Wirt, as usual, makes clear and powerful arguments. I offer the
following responses in the spirit of discussion.
On Mar 5, 2006, at 7:04 PM, [EMAIL PROTECTED] wrote:
> The discussion I was having -- primarily with myself, I suspect --
> was in
> making the choice between the goodness-of-fit component of the AIC
> and its
> cost-of-complexity penalty. It is possible that you may have
> multiple minima that
> are closely valued. At that point, you have the opportunity to
> chose which
> attributes of your various models you deem most appropriate to your
> circumstance,
> quality of prediction or simplicity.
Absolutely. As I see it, the fundamental contribution of Akaike was
to define the penalty for complexity in the same 'units' as the
measure of goodness-of-fit, namely, probability. The advantage of
this goes beyond having a simple number to quantify a model, and
therefore a means to compare multiple models. It also allows a
quantified assessment of an ensemble of models, in terms of their
relative plausibility of being the 'correct' model. A sensible use of
AIC is not the picking of a single 'best' model (and ignoring the
rest), but rather a discussion of the meaning of the various
candidate models. Wirt is right that "not all models are equal in
their value to us". One can also use the plausible set to generate
importance values for various parameters ('important' ones tend to
occur in multiple models), and so on. In my limited experience, this
is where most insight may be gained.
In terms of the arbitrariness of Akaike's '2k' term, this has
inevitably been debated ever since it was proposed, and there are, of
course, many alternative penalty terms in the literature. I myself
like the approach of Bozdogan, who bases the penalty on the
complexity of either the covariance matrix or the inverse Fisher
information matrix of the model. But whether you think one approach
or another is better, all of them have the advantage I outlined in
the previous paragraph, of putting Occam's razor into a quantitative
form that one can then lean much from.
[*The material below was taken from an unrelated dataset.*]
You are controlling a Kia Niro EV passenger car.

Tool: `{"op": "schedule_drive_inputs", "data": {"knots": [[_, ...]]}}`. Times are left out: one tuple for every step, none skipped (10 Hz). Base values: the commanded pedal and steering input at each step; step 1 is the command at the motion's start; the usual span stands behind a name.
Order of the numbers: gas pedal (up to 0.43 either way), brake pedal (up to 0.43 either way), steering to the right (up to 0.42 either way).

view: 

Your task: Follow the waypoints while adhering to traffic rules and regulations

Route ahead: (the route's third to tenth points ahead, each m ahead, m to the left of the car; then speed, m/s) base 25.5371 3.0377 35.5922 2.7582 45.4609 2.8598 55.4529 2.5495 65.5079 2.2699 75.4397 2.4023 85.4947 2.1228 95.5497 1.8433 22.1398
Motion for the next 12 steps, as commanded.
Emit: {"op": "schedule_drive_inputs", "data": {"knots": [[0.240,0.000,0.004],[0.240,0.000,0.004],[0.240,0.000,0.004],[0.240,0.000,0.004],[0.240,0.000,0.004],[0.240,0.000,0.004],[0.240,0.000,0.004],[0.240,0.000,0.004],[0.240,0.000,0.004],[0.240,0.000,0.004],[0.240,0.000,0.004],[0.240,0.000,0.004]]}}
In this respect, it is no
different from a physicist choosing a model that he knows is a bit
'too simple' for the problem at hand, but which has the advantage of
analytical tractability.
Finally, Wirt distinguishes between hypothesis testing and what is
commonly called 'data-mining', meaning the use of computers to search
for unanticipated patterns in large datasets. Wirt uses the example
of neural networks, but I think this is a bit of red herring. Most
are, indeed, 'black boxes' from which one cannot gain insight into
the methods of discrimination between datasets. For that reason, they
are rarely used in a traditional statistical sense. But typically
that is not the goal. As an example, my wife's website at http://
research.amnh.org/invertzoo/spida/ uses neural networks to identify
spider species from images. The goal of the system is not to learn
what distinguishes species -- that has already been done by skilled
systematists. The goal is to encapsulate their knowledge (expressed
as a published taxonomy) in a form that can accept new data (in the
form of images of specimens). The networks are tools for
disseminating knowledge, not for discovering it. This seems to me to
be a more typical, and perfectly valid, use of neural networks.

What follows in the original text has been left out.